Studio album by Popol Vuh
- Released: 1995
- Genre: Electronic, trance, worldbeat, new age
- Length: 46:24
- Label: Milan

Popol Vuh chronology
| For You and Me (1991) | City Raga (1995) | Shepherd's Symphony – Hirtensymphonie (1997) |

= City Raga =

City Raga is the eighteenth album by Popol Vuh which was originally released in 1995 on Milan Records.

In this album, Popol Vuh plays a style of music which is similar to bands like Enigma, Deep Forest or Banco de Gaia, mixing electronic music and dance rhythms with ethnic chants and the sampled voice of singer Maya Rose rather than the krautrock, psychedelic rock and ambient music of their previous releases.
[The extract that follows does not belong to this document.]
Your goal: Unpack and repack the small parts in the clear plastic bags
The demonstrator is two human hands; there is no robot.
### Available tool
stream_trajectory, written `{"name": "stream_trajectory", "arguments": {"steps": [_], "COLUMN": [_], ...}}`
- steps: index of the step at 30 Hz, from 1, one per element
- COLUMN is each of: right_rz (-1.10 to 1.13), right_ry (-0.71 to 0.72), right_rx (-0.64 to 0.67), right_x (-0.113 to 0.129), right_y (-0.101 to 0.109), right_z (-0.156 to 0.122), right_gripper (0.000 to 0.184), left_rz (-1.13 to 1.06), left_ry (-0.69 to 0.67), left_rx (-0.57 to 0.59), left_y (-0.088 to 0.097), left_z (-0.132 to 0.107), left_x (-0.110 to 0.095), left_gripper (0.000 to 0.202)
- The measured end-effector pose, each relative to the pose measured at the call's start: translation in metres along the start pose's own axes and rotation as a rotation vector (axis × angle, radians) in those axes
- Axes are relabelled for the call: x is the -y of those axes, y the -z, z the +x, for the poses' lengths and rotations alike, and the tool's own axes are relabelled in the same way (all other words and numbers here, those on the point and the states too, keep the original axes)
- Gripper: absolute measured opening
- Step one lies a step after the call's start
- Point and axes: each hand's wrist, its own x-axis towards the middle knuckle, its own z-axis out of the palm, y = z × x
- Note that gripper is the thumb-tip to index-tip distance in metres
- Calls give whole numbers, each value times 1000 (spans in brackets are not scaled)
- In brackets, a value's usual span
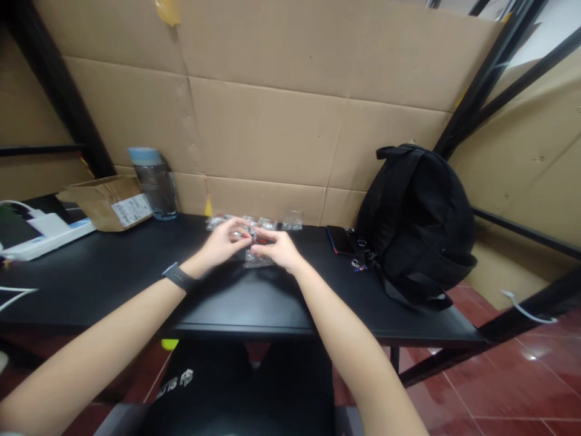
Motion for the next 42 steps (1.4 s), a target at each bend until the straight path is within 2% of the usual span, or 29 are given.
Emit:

Because of this, City Raga remains generally a controversial release among Popol Vuh's fanbase.

AllMusic noted the style of the album as "sounding surprisingly similar to contemporary electronic and new age."

== Track listing ==
All tracks composed by Florian Fricke, Guido Hieronymus, and Maya Rose except where noted.

| No. | Title | Length |
|---|---|---|
| 1. | "Wanted Maya" | 7:00 |
| 2. | "Tears Of Concrete" | 5:30 |
| 3. | "Last Village" (written by Fricke and Hieronymus) | 7:10 |
| 4. | "City Raga" | 8:10 |
| 5. | "Morning Raga" (written by Fricke, Daniel Fichelscher and Hieronymus) | 5:40 |
| 6. | "Running Deep" (written by Fricke and Hieronymus) | 6:00 |
| 7. | "City Raga (Mystic House Mix)" | 6:41 |
| Total length: |  | 46:11 |

== Personnel ==
- Florian Fricke – piano
- Guido Hieronymus – keyboards, electric guitar
- Maya Rose – vocals

- Guest musicians
- Daniel Fichelscher – acoustic guitar (on 5)
- Children's choir from Kathmandu

== Recording ==

- It was recorded at New African Studio, Munich between June and September 1994. It features additional contributions including product and sound consulting by Johannes Fricke and Gerhard Augustin, production by Florian Fricke and Frank Fiedler, and product management by Hubert Hass.